Vive la Difference! - '15 McCarty WL Maple Neck, 58/15s

Les, did you mesmerize UPS so much with your new beauty that they've forgotten to WORK??!! Mine isn't a NGD (only a new case) but this is what I got from them moments ago...

"We left the package in our facility. This may cause a delay. We will deliver as quickly as possible. / Delivery will be rescheduled."

Seriously??!! *sigh*
 
Great review Les, thanks for the insight!

My next PRS will hopefully be a maple-necked CU22 or McCarty Trem. Not sure if they offer that as an option at the moment though.
 
Les, did you mesmerize UPS so much with your new beauty that they've forgotten to WORK??!!

It's definitely all my fault.

Great review Les, thanks for the insight!

My next PRS will hopefully be a maple-necked CU22 or McCarty Trem. Not sure if they offer that as an option at the moment though.

Pretty sure the maple neck is an option with the Artist Package on the CU22.
 
I don't think so. 'cause then I have to make the terrible decision of moving the 58/15s to the maple-neck, or...?

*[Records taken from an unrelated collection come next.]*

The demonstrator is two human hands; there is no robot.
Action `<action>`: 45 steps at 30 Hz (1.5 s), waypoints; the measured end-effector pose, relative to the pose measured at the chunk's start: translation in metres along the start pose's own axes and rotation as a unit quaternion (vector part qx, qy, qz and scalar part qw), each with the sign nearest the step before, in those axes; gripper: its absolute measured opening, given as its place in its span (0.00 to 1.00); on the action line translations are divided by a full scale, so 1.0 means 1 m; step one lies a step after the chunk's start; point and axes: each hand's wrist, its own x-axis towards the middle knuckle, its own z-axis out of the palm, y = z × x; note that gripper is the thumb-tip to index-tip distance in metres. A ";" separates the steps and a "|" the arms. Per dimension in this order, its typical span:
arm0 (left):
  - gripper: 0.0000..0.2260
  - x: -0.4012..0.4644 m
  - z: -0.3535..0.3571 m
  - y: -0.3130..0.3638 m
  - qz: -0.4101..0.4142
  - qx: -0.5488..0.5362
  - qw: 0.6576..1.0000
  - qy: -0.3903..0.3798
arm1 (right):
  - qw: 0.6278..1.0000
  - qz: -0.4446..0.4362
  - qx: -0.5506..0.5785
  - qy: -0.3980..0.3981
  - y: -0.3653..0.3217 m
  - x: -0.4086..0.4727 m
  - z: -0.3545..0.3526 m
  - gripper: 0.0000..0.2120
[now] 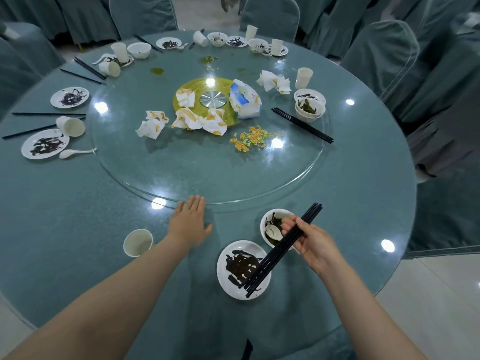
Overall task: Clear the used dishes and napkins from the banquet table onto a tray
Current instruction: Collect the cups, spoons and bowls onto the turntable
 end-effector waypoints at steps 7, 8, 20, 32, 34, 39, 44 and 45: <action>0.37 0.000 -0.003 -0.012 -0.006 0.006 1.000 -0.016 | 1.000 -0.001 0.005 -0.018 0.002 0.003 0.019 0.13; 0.37 -0.001 -0.004 -0.015 -0.010 -0.005 1.000 -0.023 | 1.000 -0.001 0.001 -0.021 0.003 0.003 0.021 0.13; 0.17 -0.039 -0.066 0.012 0.007 -0.381 0.924 -0.043 | 0.987 -0.007 -0.140 -0.074 0.006 0.009 0.063 0.07; 0.13 -0.071 -0.051 0.054 -0.065 -0.684 0.697 -0.206 | 0.959 -0.023 -0.239 -0.148 0.009 0.014 0.115 0.07; 0.13 -0.071 -0.052 0.054 -0.072 -0.687 0.694 -0.203 | 0.956 -0.020 -0.247 -0.155 0.012 0.016 0.119 0.08; 0.10 -0.071 -0.055 0.054 -0.078 -0.679 0.705 -0.187 | 0.944 -0.034 -0.286 -0.162 0.016 0.015 0.127 0.08; 0.08 -0.064 -0.054 0.044 -0.106 -0.715 0.670 -0.172 | 0.877 -0.143 -0.450 -0.085 0.023 0.011 0.117 0.18; 0.07 -0.062 -0.053 0.041 -0.116 -0.726 0.659 -0.161 | 0.870 -0.155 -0.463 -0.077 0.028 0.008 0.111 0.18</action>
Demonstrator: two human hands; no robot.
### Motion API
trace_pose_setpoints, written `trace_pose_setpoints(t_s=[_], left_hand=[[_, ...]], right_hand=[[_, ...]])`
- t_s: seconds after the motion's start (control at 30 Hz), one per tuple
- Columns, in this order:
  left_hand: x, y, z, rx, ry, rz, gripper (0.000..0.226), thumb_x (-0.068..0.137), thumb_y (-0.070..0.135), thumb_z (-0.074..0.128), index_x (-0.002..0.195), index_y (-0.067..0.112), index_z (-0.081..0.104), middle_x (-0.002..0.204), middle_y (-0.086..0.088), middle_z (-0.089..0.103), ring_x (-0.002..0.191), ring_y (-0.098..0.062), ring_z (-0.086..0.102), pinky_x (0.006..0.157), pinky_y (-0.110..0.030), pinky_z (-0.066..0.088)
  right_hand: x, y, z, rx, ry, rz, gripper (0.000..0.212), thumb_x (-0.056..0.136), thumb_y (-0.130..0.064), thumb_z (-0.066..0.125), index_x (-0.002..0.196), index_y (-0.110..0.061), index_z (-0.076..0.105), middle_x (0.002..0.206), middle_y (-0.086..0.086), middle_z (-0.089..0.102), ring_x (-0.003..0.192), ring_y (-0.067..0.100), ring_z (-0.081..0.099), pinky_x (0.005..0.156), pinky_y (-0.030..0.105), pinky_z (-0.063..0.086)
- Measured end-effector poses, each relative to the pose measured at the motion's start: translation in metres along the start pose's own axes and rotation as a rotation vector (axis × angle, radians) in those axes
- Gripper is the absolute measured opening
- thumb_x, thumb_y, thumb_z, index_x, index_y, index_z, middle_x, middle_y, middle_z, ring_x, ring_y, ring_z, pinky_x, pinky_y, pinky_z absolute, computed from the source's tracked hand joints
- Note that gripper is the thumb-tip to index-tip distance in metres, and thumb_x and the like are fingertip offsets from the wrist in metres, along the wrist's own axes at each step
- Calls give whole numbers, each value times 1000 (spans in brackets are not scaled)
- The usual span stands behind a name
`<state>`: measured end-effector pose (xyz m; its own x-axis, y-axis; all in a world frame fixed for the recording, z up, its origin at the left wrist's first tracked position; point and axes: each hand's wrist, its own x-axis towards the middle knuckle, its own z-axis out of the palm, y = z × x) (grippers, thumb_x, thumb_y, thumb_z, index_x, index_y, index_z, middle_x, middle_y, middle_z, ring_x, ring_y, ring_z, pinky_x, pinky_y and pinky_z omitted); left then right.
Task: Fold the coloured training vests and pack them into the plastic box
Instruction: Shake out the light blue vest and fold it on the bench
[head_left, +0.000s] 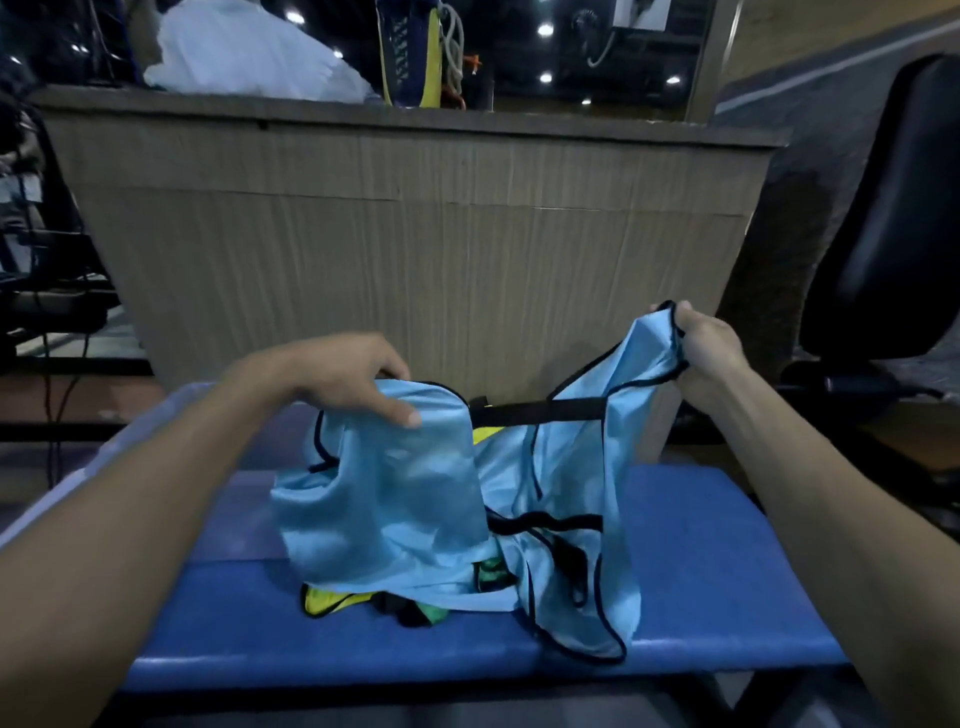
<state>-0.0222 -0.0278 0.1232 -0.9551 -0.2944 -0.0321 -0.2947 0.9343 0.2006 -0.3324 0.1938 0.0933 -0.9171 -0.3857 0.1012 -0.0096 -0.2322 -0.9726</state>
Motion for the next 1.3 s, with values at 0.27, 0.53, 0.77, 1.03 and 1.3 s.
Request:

But yeah, I get your meaning -- I, too, suspect I will be happy with the maple neck.
 
Congrats! Really nice to see the emphasis on the acoustic sound, and a reference to its relationship with the amplified sound. I think this point is way too underrated in the electric guitar world. People tend to think electric guitars are just pickups.

I completely agree with you!

Granted, the pickups are important, but the sound of the strings isn't like a string in space, it's the sound of a string whose anchor points are in a vibrating assembly of woods and hardware. Also, pickups are microphonic to a surprising degree, and actually do pick up the sound of the guitar as it vibrates through the ADSR envelope of a plucked note or chord.

The woods are important, and as I said earlier, the proof is in the guitar itself.

Not everyone would expect a McCarty to sound like this one does, but its light weight woods and maple neck give it a completely different vibe. It's a really nice addition to the guitars I had here previously - precisely because it does different things!
 
I completely agree with you!

Granted, the pickups are important, but the sound of the strings isn't like a string in space, it's the sound of a string whose anchor points are in a vibrating assembly of woods and hardware. Also, pickups are microphonic to a surprising degree, and actually do pick up the sound of the guitar as it vibrates through the ADSR envelope of a plucked note or chord.

The woods are important, and as I said earlier, the proof is in the guitar itself.

Not everyone would expect a McCarty to sound like this one does, but its light weight woods and maple neck give it a completely different vibe. It's a really nice addition to the guitars I had here previously - precisely because it does different things!
+100
All of my favorite guitars are stupidly loud unplugged.
 
The magetic transmission process of electric guitar pickups is as alien to direct acoustic sound transmission as you can get. A magnetic field is induced, it is disturbed, induces an electrical current to be converted back to acoustic sound. So long winded and involves unrelated mediums.

No more so than a phonograph needle sending an electronic analog of the signal to a modern record player instead of an acoustical signal to a megaphone on an old gramophone.

Actually, the transducing process of a magnetic pickup isn't all that much different in principle from that of a condenser microphone, that has a metal-sputtered plastic membrane vibrating in front of an electrically charged (and thus electromagnetic) metal backplate, or a dynamic mic with its diaphragm moving a metal bar back and forth inside a magnetic coil. An analog of the sound wave is generated.

In each case, you have something vibrating in an electromagnetic field,. This disturbance of the field creates an analog of the sound wave. This is sent as an electronic signal to an application device, which creates a larger signal that is sent to another transducer, the speaker, which converts the electronic analog of the waveform back to sound waves.

The job of the pickup is to sense and transmit vibration of the string. That's all a microphone would do, except the mic would "hear" more of the whole guitar in the room. An analog of the waveform is created. It is sent to be amplified.

Moreover, guitar pickups are very microphonic. When I was a kid, you could actually talk into some guitar pickups and your words would come trough the amp. Yes, the pickup senses the strings vibrating, but it also directly vibrates from the wood vibrating. And of course, the strings' waveforms are also themselves affected by the vibrating parts of the guitar, hence the timbre we hear.